Outstanding at September 30, 2019

 

537,321

 

$

7.34

 

0.90

 

$

63,500

 

In August 2019, the Company negotiated with holders of certain warrants to purchase the Company’s common stock with respect to a transaction in which the Company and the holders agreed to amend certain warrant agreements to provide that from the date of amendment through August 16, 2019, the exercise price was reduced from $2.50 to $1.63 per share for warrants to purchase an aggregate of 1,194,990 shares and from $6.25 to $4.07 per share for warrants to purchase an aggregate of 85,719 shares, provided that any exercise during such period was in full and the exercise price was paid in cash.   During the August period, an aggregate of 1,212,136 warrants to purchase the Company’s common stock were exercised for net proceeds of $2,114,918.

 

On August 14, 2019, the Company issued 146,667 warrants to acquire the Company’s common stock at an exercise price of $6.00 per share for a term of one year (See Note 7).

 

For the three and nine months ended September 30, 2019, warrant-based compensation expense was $0. For the three and nine months ended September 30, 2018, the Company incurred warrant-based compensation expense of $0 and $110,600, respectively. There was no outstanding unamortized stock-based compensation expense related to warrants as of September 30, 2019.

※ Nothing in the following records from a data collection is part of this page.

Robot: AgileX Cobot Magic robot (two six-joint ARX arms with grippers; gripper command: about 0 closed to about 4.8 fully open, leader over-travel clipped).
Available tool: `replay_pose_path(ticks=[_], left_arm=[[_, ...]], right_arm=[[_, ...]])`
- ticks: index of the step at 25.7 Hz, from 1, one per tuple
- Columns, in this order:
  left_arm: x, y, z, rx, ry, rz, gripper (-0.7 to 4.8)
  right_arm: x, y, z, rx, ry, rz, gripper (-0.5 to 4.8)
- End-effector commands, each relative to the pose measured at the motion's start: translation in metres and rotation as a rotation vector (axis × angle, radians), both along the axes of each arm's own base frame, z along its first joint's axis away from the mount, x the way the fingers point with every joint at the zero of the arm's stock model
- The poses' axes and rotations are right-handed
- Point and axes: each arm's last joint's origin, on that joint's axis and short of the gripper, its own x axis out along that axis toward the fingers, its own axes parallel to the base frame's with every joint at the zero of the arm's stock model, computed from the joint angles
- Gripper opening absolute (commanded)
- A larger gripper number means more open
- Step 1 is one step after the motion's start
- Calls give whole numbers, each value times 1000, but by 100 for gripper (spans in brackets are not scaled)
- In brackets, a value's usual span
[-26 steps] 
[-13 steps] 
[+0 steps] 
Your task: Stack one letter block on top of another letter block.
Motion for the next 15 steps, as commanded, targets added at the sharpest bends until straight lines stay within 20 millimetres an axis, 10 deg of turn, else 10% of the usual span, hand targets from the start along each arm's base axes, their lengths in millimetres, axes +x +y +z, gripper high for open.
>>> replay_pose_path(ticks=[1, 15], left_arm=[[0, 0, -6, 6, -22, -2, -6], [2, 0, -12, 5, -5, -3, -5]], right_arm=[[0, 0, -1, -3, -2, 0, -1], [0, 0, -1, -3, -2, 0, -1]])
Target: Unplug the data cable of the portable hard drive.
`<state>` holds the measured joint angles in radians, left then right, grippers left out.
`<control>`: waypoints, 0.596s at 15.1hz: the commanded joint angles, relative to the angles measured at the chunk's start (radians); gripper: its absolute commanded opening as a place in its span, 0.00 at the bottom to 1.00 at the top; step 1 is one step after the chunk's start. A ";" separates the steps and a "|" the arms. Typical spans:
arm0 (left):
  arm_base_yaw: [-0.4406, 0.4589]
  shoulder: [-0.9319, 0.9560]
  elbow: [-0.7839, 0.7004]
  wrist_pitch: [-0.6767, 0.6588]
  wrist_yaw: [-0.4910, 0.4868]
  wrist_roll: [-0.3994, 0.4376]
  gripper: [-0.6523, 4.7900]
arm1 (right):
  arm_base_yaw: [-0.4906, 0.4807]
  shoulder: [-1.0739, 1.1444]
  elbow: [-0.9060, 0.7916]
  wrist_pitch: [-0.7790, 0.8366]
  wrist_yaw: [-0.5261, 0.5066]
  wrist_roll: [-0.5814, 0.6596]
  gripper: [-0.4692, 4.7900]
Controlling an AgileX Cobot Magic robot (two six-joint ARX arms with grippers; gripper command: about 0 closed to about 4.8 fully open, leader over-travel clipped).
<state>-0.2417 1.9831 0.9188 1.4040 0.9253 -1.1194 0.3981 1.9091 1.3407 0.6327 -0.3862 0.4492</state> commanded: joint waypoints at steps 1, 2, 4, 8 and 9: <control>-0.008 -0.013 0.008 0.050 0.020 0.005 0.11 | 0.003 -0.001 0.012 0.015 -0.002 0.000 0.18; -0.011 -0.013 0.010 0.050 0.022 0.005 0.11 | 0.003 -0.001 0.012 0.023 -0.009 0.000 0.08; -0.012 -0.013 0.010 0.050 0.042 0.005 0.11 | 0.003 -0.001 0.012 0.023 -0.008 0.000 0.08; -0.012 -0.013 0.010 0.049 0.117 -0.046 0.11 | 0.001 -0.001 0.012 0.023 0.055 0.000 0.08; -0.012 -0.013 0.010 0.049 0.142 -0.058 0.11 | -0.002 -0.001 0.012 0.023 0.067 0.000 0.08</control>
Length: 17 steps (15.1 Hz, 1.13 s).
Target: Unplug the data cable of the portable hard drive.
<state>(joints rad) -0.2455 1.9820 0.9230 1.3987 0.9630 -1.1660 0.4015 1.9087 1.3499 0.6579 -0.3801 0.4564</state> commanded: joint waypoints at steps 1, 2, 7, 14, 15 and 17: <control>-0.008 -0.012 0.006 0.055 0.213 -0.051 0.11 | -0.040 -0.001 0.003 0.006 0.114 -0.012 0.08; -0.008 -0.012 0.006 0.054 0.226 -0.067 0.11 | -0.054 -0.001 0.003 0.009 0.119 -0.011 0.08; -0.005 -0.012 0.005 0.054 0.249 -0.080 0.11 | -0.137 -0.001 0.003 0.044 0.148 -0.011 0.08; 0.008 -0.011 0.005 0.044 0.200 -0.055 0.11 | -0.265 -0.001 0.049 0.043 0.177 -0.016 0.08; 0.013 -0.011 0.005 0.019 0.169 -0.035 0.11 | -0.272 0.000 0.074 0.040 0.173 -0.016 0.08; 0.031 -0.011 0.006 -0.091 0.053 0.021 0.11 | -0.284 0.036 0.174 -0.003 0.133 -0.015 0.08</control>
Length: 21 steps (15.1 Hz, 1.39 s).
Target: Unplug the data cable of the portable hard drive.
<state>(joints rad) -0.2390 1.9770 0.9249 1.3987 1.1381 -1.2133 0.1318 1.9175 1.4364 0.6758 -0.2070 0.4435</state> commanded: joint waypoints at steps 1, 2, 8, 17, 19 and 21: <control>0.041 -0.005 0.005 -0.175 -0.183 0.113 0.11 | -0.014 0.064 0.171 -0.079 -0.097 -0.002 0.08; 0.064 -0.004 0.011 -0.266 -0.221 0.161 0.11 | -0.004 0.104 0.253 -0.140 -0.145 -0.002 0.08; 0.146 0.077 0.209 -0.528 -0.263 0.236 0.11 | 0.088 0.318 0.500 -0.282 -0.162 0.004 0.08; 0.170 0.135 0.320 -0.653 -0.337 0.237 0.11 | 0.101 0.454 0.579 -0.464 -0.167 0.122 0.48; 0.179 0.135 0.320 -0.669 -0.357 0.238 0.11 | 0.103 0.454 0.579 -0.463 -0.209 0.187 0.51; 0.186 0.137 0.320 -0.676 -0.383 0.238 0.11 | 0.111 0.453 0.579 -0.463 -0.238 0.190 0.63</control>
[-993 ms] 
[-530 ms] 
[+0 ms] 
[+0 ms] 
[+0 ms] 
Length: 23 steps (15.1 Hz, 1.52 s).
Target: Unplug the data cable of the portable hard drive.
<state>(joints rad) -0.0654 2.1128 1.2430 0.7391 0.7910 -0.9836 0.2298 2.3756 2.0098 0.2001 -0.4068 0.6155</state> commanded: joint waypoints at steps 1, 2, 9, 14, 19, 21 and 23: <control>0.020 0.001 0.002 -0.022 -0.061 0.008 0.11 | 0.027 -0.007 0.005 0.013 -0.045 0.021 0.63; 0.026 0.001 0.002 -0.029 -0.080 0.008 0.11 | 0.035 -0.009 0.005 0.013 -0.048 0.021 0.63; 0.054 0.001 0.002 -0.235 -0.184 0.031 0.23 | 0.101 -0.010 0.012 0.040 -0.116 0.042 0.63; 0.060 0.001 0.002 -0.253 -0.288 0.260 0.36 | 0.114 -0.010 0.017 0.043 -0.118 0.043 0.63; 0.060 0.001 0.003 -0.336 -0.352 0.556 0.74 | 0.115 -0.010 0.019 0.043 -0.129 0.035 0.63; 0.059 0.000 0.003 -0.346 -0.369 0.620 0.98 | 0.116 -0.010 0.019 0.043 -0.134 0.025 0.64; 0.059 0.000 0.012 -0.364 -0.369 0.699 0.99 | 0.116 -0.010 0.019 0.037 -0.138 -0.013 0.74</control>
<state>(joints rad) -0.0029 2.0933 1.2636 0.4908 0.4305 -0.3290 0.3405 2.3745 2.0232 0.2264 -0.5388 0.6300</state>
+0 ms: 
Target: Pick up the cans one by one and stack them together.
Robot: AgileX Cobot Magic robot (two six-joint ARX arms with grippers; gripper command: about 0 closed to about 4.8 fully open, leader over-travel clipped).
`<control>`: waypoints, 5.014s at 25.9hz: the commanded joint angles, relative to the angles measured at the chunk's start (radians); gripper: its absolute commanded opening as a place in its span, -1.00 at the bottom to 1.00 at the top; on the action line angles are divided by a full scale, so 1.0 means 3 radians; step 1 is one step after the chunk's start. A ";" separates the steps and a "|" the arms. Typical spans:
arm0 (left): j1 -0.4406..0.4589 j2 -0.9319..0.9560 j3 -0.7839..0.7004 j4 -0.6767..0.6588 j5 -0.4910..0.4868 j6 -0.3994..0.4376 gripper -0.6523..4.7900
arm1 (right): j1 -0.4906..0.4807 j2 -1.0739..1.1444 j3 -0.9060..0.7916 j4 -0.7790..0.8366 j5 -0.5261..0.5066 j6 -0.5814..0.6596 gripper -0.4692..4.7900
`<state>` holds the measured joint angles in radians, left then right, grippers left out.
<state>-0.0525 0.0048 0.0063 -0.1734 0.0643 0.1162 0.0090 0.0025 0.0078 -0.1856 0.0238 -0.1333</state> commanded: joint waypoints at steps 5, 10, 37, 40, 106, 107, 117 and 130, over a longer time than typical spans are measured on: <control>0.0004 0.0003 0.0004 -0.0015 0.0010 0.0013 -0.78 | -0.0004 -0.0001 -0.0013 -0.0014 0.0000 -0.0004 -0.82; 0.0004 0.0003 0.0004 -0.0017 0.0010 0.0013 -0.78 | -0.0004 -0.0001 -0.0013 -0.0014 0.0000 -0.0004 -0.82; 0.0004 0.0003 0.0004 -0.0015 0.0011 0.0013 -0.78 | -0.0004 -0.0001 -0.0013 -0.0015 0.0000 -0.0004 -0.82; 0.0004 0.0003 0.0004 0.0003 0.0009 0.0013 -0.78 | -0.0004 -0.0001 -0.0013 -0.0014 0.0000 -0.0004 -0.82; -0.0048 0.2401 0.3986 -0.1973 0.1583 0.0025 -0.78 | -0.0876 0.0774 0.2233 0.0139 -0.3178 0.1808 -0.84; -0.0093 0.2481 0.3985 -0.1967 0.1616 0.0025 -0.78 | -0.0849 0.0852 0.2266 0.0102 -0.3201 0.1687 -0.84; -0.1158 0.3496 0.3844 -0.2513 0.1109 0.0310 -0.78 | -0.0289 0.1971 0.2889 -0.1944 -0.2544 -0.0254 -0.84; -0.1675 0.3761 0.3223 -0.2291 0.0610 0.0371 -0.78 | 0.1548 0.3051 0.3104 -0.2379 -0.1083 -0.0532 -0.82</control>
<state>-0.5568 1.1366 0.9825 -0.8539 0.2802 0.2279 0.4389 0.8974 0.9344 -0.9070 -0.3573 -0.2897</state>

Restricted stock units (“RSUs”)

The following table summarizes the restricted stock unit activity for the nine months ended September 30, 2019:

 

 

 

 

Restricted stock units issued as of December 31, 2018

    

222,514

Granted

 

158,845

Total Restricted stock units issued at September 30, 2019

 

381,359

Vested at September 30, 2019

 

242,514

Unvested restricted stock units as of  September 30, 2019

 

138,845

 

On June 3, 2019, the Company granted 11,280 RSUs to each of Alexandre Zyngier, Ernest Purcell and Anthony Coelho for their continued service on the Board of Directors. Such RSUs will vest on June 3, 2020, subject to the director’s continuous service through the vesting date. The settlement date for such RSUs is the earlier of (i) June 3, 2026 or (ii) the date on which the Company undergoes a change of control. The fair value of the RSUs at grant date was $220,975.

On June 3, 2019, the Company granted 20,000 RSUs to an employee who is also a shareholder. Such RSUs will vest on September 3, 2019, and such vesting was subject to the employee’s continuous service through the vesting date. The settlement date for such RSUs is the earlier of (i) promptly after the vesting date or (ii) in any event no later than March 15, 2020. The fair value of the RSUs at grant date was $130,600.

On June 3, 2019, the Company granted 80,900 RSUs to Sachin Barot, its Chief Financial Officer, in accordance with his employment agreement. Such RSUs will vest annually over a three-year period, in installments of (i) 26,967 RSUs on June 3, 2020, (ii) 26,967 RSUs on June 3, 2021 and (iii) 26,966 RSUs on June 3, 2022, subject to Mr. Barot’s continuous service through the vesting date. The settlement date for such RSUs is the earlier of (a) promptly after each vesting date or (b) in any event no later than March 15 of the calendar year following the calendar year in which such vesting occurs. The fair value of the RSUs at grant date was $528,277.

On August 19, 2019, the Company granted 24,105 RSUs to Joel Horwitz in accordance with a consulting agreement. Such RSUs will vest in installments according to performance conditions establishing certain milestones to be achieved within a timeframe stipulated by the consulting agreement, and as determined quarterly and certified by the Compensation Committee of the Board of Directors. The settlement date for such RSUs is the earlier of (a) promptly after each vesting date or (b) in any event no later than March 15 of the calendar year following the calendar year in which such vesting occurs. The fair value of the RSUs at grant date was $95,697.

For the three and nine months ended September 30, 2019, the Company incurred RSU-based compensation expense of $202,213 and $760,596, respectively. For the three and nine months ended September 30, 2018, the Company incurred RSU-based compensation expense of $32,398 and $336,625, respectively.  The outstanding unamortized stock-based compensation expense related to RSUs was $703,174 (which will be recognized through May 2022) as of September 30, 2019.